On July 5, 2023, the team of Xing Wei researchers from the Changchun Institute of Applied Chemistry, Chinese Academy of Sciences published an article titled “Inverse doping IrOx/Ti with weakened Ir-O interaction toward stable and efficient acidic oxygen evolution” in the journal Chem.

In this study, a reverse-doped IrOx/Ti model catalyst is reported, through which only a small amount of Ti doping can form a large number of Ir-O-Ti local structures, which greatly promotes the activity and stability of OER. This work provides a new idea for constructing atomic-level interfaces and improving site activity and stability.

The corresponding authors of the paper are Xing Wei, Ge Junjie, Wang Ying; The first author is Wang Yibo.
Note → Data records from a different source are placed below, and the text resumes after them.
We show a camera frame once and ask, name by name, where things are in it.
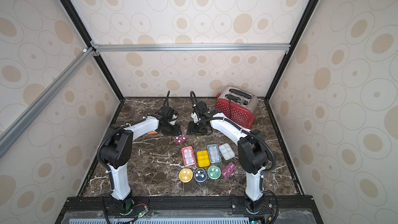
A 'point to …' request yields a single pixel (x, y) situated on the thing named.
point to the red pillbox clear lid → (188, 155)
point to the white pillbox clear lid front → (226, 152)
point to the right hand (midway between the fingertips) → (195, 131)
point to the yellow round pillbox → (186, 174)
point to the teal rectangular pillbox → (214, 155)
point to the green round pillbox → (214, 172)
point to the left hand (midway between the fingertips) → (182, 131)
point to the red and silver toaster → (238, 105)
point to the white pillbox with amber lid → (203, 158)
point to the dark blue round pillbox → (200, 174)
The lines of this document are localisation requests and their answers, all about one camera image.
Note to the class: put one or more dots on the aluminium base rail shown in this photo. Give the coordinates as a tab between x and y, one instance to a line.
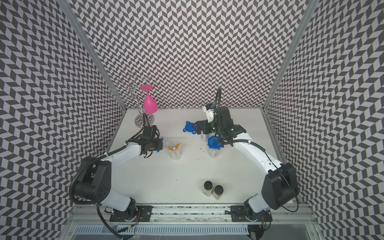
215	221

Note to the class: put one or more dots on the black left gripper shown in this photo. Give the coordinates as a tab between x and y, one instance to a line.
160	146

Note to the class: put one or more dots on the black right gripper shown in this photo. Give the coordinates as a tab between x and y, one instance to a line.
205	123

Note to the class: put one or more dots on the black cap jar left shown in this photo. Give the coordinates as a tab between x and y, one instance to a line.
208	188

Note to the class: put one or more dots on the pink plastic wine glass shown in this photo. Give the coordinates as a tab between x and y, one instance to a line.
150	105

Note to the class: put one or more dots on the black cap jar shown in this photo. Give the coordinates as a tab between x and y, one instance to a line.
208	188
218	192

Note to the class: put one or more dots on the tall clear container back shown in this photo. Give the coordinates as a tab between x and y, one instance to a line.
204	137

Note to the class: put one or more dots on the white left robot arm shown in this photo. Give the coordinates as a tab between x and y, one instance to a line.
93	181

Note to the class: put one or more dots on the black cap jar right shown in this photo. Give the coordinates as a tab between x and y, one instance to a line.
218	192

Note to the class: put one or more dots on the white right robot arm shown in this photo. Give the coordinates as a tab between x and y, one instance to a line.
280	183

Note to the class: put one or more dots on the aluminium corner post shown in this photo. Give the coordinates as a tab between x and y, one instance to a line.
67	10
291	51

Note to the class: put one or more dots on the blue lid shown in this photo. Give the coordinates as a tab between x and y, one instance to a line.
189	128
214	143

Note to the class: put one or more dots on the aluminium right corner post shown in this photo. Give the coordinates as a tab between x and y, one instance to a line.
291	51

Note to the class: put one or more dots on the aluminium left corner post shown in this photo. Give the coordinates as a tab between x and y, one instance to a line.
67	10

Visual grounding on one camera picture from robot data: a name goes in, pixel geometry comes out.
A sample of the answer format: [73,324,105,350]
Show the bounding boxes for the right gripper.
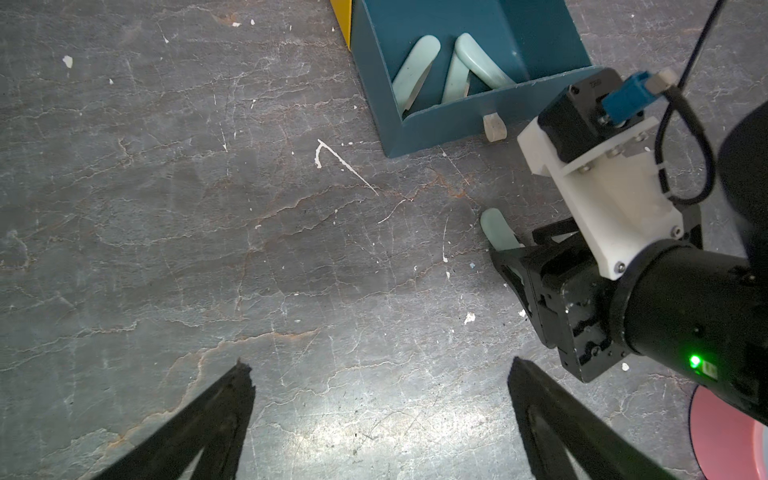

Proton exchange membrane water electrolysis (PEMWE) technology coupled with renewable energy technology provides an ideal solution for the cheap production of green hydrogen. Slow acid oxygen evolution (OER) is one of the main obstacles hindering the commercialization of PEMWE. At present, only iridium-based catalysts can have suitable activity and stability, but the high cost and low natural abundance of Ir require the development of highly active, more cost-effective and durable electrocatalysts to improve the intrinsic catalytic activity and utilization of Ir. The introduction of a second metal into IrOx not only reduces the use of the precious metal Ir, but also effectively increases its activity. Among them, the Ir-Ti system has been extensively studied. However, the effect of the interface between IrOx and TiO2 (Ir-O-Ti) on OER is still unclear at the atomic scale. In addition, it was found that when the Ti doping amount was less than 20%, the Ir-Ti composite oxide could maintain good conductivity, which inspired the research group to build a reverse doped IrOx/Ti catalyst.

In this work, based on the catalyst design idea of reverse doping, Xing’s team incorporated IrOx/Ir surface through atomic-scale Ti to form an Ir-O-Ti local structure on its 2 nm surface. Ti doping of only 1.92 wt% increases Ir site activity by a factor of 3.6 and the stability number by an order of magnitude. This excellent stability is attributed to a large number of Ir-O-Ti local structures. A variety of characterizations and DFT calculations show that in this local structure, the Ti site generates electrons to the adjacent Ir site through the bridge O, which weakens the Ir-O interaction and promotes the adsorption and precipitation mechanism of the Ir site, thereby enhancing the activity. At the same time, Ti reduces the dissolution of Ir by inhibiting the excessive oxidation of Ir species and the occurrence of lattice oxygen mechanism (LOM), so the catalyst has excellent stability.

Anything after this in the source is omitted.